They Didn’t Disappear
The entire professional world was built around doing more. The question was never “what should we build?” It was “can you deliver it?”. That era is ending.
I'm Mark Strefford. I run Reimagined Industries, a AI-native firm in Manchester. You might have found me through LinkedIn, Instagram, or someone sharing one of these posts. I write about what happens when AI agents make real decisions, why most enterprise AI projects fail to deliver what they promise, what it takes to build a company with two people and AI, and what all of this means for the actual humans involved.
For most of our careers, we got rewarded for doing.

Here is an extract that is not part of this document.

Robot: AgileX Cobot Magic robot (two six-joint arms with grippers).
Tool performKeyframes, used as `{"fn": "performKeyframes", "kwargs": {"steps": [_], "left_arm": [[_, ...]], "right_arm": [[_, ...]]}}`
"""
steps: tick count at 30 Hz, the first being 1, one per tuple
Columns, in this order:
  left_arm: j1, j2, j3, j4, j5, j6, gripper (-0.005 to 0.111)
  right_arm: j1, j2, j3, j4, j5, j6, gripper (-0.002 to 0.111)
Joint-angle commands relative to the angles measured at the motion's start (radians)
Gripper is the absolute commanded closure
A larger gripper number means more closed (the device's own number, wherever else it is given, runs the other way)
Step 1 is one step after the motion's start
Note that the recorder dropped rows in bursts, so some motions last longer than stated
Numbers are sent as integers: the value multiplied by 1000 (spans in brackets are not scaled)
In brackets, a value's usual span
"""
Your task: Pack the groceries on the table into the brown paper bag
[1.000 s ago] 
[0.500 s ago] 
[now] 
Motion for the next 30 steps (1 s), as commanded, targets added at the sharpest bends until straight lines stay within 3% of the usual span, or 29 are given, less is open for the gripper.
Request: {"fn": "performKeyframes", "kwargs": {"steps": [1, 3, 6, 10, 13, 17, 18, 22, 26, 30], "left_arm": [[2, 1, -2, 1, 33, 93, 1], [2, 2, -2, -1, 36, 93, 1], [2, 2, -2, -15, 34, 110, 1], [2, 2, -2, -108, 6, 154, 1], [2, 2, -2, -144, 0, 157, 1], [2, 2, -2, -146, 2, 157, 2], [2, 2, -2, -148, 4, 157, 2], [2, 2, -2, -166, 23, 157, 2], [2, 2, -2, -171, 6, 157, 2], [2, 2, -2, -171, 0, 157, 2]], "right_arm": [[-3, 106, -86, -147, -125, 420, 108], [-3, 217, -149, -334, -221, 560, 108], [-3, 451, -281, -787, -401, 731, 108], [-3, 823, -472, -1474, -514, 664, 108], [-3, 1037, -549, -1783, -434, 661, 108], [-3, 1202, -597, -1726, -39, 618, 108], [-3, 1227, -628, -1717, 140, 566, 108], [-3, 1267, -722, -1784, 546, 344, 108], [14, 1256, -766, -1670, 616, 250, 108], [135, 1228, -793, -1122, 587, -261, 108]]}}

Doing more. Doing faster. Doing what was asked, reliably, at scale.
The entire professional world was built around it: job specs, KPIs, billable hours, utilisation rates. The question was never “what should we build?” It was “can you deliver it?”
That era is ending.
Not because doing doesn’t matter. But because AI is becoming exceptionally good at it. The doing is being handled.
Which means the thing that was always undervalued, the creative thinking, the reframing, the “what if we approached this completely differently?” suddenly becomes the most valuable contribution in the room.
We’re moving from a world that rewarded reliable execution to one that rewards original thinking.
And that’s a problem for a lot of organisations. Because they spent decades building cultures that systematically trained creativity out of people. Standardise. Comply. Follow the process.
Now they need the opposite. And they’re looking around wondering where all the creative thinkers went.
They didn’t disappear. They just stopped volunteering ideas that nobody wanted to hear.